I don't think that the government is waiting for the pressure. The government is fully aware of the problem. There are allied issues that go with the vaccination. You can't produce so much vaccine at one go. You have to gradually ramp the production up. There are so many issues like raw materials, rules and regulations and IPR issues. Further, technology transfer takes time. So, ramping up is the top priority. But it takes its own course. More and more research is going to happen to see if there are more ways to vaccinate people, look for more alternatives to address the problem. The only solution for this disease is to get 60 to 70 per cent of the population vaccinated. Waves after waves of the disease are expected to hit and hence it is pertinent and important for us to be prepared, that is to get vaccinated.
Where do you see India's economy heading in the current fiscal, given the raging Covid 2.0 and the likely Covid 3.0 in near future?

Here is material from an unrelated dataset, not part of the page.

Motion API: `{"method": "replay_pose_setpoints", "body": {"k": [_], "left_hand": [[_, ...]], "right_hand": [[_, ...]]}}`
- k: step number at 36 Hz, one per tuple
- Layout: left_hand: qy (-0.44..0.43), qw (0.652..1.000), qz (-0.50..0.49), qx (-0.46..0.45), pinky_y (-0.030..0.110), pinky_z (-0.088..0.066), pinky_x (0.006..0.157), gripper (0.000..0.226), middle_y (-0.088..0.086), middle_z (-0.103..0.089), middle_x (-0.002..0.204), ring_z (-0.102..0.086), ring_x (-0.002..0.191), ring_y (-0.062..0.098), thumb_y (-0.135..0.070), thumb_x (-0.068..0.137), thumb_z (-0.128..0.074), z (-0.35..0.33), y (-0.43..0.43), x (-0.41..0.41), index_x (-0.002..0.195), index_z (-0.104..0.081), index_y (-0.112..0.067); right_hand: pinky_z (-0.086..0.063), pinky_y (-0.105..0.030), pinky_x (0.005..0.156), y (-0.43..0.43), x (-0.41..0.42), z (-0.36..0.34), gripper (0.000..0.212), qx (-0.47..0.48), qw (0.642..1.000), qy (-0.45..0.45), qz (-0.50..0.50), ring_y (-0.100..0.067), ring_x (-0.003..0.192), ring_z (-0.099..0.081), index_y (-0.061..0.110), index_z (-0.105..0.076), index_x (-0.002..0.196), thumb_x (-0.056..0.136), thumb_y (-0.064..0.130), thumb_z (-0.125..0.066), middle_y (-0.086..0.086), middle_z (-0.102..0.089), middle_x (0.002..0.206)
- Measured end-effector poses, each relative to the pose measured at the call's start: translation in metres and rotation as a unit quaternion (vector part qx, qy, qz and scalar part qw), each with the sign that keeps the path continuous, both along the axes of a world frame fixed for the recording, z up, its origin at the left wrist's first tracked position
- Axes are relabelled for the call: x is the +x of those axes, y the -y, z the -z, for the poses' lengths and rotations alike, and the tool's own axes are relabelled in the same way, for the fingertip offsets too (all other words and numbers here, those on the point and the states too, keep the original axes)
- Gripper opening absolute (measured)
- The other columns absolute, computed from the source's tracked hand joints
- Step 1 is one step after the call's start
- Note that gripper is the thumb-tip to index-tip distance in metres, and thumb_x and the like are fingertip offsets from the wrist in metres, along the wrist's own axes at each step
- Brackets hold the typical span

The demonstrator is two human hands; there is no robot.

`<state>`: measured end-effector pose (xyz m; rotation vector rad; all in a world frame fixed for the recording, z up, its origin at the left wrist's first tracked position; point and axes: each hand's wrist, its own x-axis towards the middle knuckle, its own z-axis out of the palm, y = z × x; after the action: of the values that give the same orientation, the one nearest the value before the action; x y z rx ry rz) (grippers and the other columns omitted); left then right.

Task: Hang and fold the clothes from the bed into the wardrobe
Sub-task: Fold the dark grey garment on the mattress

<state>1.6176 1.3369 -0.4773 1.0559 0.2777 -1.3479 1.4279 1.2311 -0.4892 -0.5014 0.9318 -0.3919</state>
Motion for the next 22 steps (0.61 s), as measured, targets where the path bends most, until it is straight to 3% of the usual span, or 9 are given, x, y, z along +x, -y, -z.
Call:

Till now, we have not seen any industry largely getting impacted or the supply chain disrupted in a big way, since consumption seems to be quite okay. This is a very distributive disease which is going on right now. But you will see certain impacts coming in the first quarter, you might see some dip in the first few months of second quarter. But remember, demand is something that doesn't vanish. It can be only be postponed. But the latent demand will kick-start and bring the economy back on growth track. This time, the rural economy has been hit and the government in its wisdom should support the rural economy in a very large sense. We have been saying this since last year - and other chambers are saying it now - that the government should support the urban and rural poor, go for direct transfer and should line up more loans for MSMEs. People who were impacted last year are yet to come out of it. And they are getting hit again this year. So, they are the ones who need support. As the world opens up, we will have to get our industries opened and as that happens, you will see that we will catch up with our growth numbers.
Which sectors will need the government support?
The smaller ones would require help. Restaurants, traders, shopkeepers, small business keepers, consultants, independent people, professionals who were doing small jobs, serving the industries, these were ones who are badly affected. This is where I think packages should be targeted. There is a lot of liquidity, monetary support that RBI has given. Money isn't reaching to the right people because some don't have good financial tract record. But that doesn't mean you don't help them. You have to find a way to help them.
How long will it take for the Indian economy to come out of Covid crisis?
I think when 60-70 per cent of Indians get vaccinated, we will come out of the Covid crisis.
Despite being the pharmacy capital of the world, India suffered the shortage of medical oxygen and life-saving medicines. In this context, do you think India should increase its R&D spend on pharmaceutical sector?
The government has already announced a Production Linked Incentive (PLI) scheme for the pharmaceutical and medical device manufacturers to scale up domestic manufacturing. However, there is always a scope to scale up the R and D in India especially in the wake of health emergencies. We need to scale up expenditure on R&D (Research & Development) at all levels - in government labs, private sector enterprises and universities.